Did Somebody Forget Overhead?

The proponents of the initiative didn’t even touch on how much it costs to run a law firm either. They utterly omitted it. Lawyers ordinarily rent their office space, or they have a mortgage on the building that their law firm is in. We’ve yet to meet one who works out of the back of his or her car, even in California. At a very minimum, a sole practitioner must cover the office rent or mortgage, pay the salaries of office personnel, cover the malpractice and premises liability insurance along with the office equipment on the premises and the utilities in it. Then, taxes must be paid on anything left over. If this initiative is legislated, some law firms will have their gross income cut in half in an already flat on its face economy. Law firm employees will lose jobs over this, and lawyers who once were able to sustain a practice on contingency fee cases will be forced into other practice areas or out of practice completely. Insurance companies would be quite pleased.

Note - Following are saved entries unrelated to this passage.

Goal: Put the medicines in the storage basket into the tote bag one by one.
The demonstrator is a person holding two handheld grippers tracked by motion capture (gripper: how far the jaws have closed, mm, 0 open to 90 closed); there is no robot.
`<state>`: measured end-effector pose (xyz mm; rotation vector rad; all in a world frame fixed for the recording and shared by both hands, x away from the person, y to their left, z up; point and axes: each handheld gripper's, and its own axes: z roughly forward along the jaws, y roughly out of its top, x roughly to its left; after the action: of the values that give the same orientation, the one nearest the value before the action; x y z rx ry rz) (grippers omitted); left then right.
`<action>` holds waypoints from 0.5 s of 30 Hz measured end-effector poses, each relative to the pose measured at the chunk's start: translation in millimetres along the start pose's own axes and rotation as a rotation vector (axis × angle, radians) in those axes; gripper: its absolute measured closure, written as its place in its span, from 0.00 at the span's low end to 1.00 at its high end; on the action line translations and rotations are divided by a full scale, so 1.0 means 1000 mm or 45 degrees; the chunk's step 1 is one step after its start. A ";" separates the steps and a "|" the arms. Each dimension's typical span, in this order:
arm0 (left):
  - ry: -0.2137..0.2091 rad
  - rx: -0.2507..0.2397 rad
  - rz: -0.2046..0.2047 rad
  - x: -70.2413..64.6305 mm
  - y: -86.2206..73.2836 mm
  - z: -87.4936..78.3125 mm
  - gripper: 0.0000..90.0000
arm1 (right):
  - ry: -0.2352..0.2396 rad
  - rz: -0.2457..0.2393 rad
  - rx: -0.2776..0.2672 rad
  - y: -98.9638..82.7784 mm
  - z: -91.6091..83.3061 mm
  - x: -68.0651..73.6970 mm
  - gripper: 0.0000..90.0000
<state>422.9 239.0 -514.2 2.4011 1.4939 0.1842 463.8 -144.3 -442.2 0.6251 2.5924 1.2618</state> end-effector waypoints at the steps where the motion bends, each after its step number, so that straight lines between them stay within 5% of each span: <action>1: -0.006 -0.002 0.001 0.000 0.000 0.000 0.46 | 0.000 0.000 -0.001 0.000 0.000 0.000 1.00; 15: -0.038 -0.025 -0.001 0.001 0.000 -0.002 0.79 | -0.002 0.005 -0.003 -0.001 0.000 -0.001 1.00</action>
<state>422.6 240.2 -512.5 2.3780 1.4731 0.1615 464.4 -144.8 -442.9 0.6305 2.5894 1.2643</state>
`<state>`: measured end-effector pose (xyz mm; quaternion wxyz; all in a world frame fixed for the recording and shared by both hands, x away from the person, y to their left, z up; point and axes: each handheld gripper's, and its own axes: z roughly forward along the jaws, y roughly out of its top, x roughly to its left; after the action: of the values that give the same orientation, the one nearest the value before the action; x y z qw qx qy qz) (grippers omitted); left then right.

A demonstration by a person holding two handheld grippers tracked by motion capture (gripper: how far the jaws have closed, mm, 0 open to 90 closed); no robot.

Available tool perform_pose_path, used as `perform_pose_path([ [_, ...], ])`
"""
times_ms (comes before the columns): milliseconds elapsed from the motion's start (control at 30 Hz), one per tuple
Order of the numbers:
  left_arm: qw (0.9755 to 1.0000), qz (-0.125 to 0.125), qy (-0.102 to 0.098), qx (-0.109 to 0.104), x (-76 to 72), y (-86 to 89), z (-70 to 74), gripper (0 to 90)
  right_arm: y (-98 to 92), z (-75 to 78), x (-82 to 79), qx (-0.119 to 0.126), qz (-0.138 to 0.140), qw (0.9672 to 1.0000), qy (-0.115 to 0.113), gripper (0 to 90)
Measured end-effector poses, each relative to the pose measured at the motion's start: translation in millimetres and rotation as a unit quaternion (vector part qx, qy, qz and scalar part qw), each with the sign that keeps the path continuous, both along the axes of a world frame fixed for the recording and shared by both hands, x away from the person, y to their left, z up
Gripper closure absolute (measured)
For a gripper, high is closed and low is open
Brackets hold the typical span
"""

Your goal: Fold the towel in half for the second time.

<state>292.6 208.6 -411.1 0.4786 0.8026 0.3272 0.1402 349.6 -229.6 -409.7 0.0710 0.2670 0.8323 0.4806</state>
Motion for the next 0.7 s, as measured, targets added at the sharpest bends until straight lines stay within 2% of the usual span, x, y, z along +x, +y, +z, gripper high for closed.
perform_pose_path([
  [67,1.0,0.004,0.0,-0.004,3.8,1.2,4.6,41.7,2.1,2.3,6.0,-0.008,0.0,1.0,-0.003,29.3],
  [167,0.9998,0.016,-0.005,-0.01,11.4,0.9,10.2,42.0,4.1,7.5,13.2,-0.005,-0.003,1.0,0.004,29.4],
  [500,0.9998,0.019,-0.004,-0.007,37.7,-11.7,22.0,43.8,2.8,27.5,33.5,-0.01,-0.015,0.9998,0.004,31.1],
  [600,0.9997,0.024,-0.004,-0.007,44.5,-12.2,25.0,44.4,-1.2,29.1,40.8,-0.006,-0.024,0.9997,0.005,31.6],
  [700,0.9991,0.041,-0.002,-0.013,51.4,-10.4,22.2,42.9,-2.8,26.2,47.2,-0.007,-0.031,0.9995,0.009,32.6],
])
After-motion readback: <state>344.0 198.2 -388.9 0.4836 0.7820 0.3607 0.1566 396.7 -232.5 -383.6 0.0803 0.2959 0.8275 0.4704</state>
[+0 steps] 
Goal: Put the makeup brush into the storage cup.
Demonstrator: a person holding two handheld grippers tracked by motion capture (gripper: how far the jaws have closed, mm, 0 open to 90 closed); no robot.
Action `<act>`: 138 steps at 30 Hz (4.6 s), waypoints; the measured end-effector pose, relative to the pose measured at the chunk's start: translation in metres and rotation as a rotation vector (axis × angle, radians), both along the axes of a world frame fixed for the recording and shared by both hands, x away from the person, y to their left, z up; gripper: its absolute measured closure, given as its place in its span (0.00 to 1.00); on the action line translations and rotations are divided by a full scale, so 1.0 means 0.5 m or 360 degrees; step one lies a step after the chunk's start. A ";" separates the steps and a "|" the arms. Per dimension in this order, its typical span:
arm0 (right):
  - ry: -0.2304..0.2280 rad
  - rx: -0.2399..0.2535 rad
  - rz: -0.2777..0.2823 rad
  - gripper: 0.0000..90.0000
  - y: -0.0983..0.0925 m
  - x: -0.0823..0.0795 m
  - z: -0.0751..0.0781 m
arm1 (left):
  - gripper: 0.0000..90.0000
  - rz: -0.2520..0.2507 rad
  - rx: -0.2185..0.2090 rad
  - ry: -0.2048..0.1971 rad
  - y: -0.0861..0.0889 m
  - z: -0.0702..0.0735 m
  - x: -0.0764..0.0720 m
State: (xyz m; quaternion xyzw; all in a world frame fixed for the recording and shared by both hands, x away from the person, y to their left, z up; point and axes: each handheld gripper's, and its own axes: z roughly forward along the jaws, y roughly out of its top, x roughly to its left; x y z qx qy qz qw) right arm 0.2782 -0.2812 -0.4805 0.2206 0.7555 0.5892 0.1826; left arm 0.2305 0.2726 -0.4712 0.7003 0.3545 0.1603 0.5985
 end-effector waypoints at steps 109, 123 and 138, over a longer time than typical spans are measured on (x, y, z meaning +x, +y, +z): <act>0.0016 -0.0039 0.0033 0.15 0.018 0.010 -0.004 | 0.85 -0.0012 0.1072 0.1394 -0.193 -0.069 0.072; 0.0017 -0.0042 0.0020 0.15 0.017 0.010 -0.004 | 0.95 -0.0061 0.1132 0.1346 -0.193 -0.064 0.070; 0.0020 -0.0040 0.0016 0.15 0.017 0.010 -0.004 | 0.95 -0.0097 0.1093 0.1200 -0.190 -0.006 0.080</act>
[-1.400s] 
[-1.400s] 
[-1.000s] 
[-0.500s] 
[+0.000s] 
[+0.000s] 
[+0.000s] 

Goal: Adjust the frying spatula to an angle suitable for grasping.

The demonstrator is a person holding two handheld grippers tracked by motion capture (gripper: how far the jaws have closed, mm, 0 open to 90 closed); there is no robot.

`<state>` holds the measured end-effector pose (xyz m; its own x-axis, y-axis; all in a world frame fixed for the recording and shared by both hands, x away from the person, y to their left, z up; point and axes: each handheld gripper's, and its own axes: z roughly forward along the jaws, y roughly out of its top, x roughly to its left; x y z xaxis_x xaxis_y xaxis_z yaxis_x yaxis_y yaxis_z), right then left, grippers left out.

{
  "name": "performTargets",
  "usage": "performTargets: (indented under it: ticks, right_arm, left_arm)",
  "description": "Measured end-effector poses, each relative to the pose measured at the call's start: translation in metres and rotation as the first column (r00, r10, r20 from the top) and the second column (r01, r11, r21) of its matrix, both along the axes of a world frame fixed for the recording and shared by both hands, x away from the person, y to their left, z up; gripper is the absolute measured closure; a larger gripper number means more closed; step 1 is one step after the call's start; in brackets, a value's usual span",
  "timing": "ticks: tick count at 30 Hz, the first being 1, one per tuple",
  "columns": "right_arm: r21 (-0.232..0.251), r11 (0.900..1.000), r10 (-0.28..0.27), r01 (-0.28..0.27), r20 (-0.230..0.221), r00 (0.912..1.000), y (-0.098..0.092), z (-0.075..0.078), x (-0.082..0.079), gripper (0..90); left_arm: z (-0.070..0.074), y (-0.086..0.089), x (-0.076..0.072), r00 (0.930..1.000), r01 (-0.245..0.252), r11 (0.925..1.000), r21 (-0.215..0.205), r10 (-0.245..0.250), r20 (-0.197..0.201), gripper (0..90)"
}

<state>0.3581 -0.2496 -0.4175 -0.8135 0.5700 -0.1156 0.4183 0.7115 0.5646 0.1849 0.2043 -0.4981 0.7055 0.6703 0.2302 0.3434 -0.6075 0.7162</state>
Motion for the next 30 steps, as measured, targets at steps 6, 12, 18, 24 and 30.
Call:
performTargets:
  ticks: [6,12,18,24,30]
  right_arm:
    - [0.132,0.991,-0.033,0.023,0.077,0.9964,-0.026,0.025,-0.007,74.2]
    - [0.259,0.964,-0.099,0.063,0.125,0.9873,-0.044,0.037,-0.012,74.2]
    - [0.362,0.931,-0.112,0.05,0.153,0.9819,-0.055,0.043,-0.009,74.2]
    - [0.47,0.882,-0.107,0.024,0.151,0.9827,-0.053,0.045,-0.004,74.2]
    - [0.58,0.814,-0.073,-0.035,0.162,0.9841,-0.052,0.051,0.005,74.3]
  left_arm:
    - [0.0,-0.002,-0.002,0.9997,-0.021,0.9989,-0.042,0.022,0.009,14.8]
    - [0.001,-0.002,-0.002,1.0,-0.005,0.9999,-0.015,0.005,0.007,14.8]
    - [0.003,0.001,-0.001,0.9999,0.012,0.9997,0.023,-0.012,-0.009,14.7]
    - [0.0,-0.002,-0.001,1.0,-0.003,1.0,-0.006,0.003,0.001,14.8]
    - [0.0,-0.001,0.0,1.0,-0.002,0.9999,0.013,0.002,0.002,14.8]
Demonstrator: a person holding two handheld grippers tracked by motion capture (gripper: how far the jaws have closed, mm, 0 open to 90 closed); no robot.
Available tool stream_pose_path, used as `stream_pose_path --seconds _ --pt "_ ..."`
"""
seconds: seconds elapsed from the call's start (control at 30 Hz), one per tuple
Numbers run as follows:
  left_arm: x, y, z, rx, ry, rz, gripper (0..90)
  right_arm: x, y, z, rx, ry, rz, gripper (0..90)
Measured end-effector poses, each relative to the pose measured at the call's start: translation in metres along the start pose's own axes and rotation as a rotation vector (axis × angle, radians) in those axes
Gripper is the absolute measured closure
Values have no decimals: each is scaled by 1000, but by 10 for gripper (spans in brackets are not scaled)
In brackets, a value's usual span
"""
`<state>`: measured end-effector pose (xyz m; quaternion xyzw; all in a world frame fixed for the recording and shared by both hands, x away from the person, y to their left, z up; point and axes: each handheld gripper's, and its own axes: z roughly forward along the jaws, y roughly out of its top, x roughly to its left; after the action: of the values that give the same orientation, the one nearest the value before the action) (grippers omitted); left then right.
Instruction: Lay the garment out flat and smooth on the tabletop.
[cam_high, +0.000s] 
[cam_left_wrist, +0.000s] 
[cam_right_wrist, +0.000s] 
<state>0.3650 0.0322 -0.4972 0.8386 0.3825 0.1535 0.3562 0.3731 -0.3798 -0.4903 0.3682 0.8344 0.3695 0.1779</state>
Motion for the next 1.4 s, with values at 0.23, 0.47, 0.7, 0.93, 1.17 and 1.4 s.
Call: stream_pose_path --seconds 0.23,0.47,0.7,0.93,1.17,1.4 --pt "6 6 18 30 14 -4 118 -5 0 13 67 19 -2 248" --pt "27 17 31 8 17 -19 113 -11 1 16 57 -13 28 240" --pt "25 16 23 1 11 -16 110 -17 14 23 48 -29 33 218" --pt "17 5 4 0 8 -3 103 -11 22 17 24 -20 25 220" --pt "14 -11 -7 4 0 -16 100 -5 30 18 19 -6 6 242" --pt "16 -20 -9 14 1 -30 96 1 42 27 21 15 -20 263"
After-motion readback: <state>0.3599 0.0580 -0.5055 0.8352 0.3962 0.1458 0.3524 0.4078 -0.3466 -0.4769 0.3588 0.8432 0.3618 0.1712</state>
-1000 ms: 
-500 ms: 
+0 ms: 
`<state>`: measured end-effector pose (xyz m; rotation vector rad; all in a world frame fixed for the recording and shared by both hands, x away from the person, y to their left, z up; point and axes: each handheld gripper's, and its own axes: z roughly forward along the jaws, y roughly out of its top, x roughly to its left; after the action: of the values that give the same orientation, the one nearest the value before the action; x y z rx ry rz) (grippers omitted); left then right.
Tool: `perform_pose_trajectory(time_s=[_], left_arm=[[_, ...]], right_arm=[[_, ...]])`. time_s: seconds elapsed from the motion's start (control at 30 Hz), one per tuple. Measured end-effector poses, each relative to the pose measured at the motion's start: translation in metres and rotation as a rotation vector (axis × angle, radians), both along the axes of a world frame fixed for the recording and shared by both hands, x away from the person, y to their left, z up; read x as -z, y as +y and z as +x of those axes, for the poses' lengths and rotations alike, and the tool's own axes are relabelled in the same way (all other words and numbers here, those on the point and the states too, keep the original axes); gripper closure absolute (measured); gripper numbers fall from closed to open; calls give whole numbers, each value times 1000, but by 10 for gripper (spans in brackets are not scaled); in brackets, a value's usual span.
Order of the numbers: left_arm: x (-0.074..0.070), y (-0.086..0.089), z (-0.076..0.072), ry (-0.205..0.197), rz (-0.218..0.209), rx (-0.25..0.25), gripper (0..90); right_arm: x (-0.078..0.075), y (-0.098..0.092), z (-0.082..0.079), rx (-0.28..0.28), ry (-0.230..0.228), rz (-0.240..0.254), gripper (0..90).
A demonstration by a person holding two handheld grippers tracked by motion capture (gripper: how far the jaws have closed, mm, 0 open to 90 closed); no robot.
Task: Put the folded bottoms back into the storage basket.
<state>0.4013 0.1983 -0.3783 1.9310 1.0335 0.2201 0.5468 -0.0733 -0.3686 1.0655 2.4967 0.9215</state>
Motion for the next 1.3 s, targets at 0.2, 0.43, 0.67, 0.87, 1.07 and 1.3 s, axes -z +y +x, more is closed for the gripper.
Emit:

The Pre-Lawsuit Notice and Opportunity to Settle Act

Insurance companies will love this one if it becomes law. This provides for a mandatory period of 60 days for injury victims to try and settle personal injury cases against whomever they believe caused them injuries and damages. The proposed initiative is far too complex to address in this editorial, but it its requirements can be found here. Many personal injury claimants don’t even know the full nature and extent of their injuries within 60 days of the date of their accident. In liability insurance parlance, this is known as “trying to get them while their still bleeding.” Of course, much of this initiative turns on the proposed contingency fee reduction down to 20%. Under the initiative, a personal injury claimant can even elect to pay their attorney directly out of the gross settlement proceeds, or the attorney can seek an award from the court. Where does that money come from? That issue isn’t addressed either. If it becomes law, failure to comply with any provision of this onerous act is jurisdictional and subject to being ruled upon as being ineffective. What happens then? CJAC doesn’t address that. It’s not surprising though. As long as contingency fees are capped at 20%, CJAC will have achieved a crushing victory for liability insurance companies. Anything beyond that is a bonus.

By virtue of the proposed contingency fee cap limit, many lawyers are going to be apprehensive about taking smaller but meritorious cases. Expect that to result in Californians who were injured through no fault of their own returning to the courthouse doors wanting to get in, but without the financial and professional resources to pursue justice. They’re effectively locked out while large insurance companies continue to make even more money than ever before.